::: Information supplied

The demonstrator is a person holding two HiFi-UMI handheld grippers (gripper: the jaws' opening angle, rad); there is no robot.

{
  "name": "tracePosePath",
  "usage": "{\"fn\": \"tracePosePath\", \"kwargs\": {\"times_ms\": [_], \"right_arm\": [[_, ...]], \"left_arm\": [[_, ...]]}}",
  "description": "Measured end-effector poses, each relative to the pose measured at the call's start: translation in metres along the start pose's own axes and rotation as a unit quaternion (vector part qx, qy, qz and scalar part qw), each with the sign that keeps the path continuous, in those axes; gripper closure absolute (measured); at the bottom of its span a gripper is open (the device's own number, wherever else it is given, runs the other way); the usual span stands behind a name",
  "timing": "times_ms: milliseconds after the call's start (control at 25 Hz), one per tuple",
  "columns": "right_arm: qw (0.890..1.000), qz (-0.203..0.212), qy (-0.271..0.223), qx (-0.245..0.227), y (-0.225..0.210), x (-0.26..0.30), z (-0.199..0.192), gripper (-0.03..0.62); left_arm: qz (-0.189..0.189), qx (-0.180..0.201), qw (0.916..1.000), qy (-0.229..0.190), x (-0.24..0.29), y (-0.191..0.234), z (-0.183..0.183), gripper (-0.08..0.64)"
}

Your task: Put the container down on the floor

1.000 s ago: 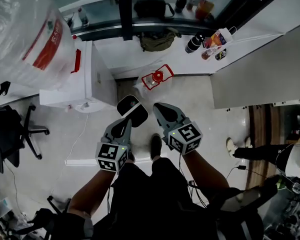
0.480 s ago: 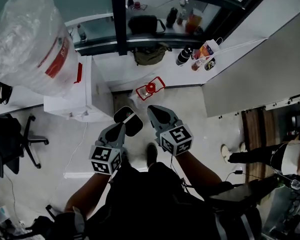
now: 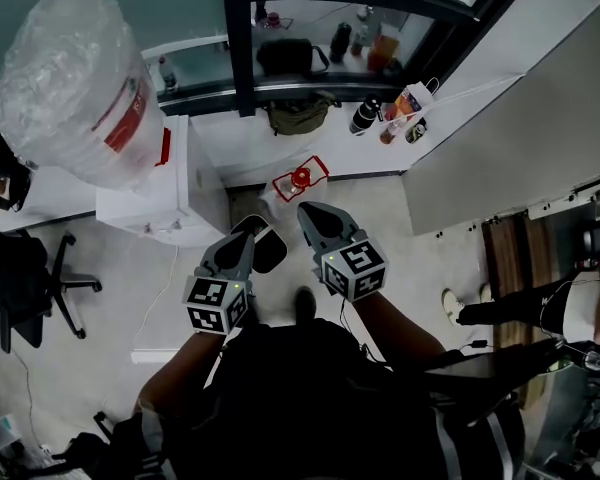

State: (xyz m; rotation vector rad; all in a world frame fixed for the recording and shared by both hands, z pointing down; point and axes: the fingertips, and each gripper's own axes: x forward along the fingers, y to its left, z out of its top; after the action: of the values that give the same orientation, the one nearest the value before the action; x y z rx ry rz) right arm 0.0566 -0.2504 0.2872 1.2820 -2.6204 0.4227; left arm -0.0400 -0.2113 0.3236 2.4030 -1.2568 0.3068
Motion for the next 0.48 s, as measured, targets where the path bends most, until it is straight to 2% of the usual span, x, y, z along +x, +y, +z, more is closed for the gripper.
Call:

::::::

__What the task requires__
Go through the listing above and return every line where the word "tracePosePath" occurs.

__Problem solution__
  "name": "tracePosePath",
  "usage": "{\"fn\": \"tracePosePath\", \"kwargs\": {\"times_ms\": [_], \"right_arm\": [[_, ...]], \"left_arm\": [[_, ...]]}}",

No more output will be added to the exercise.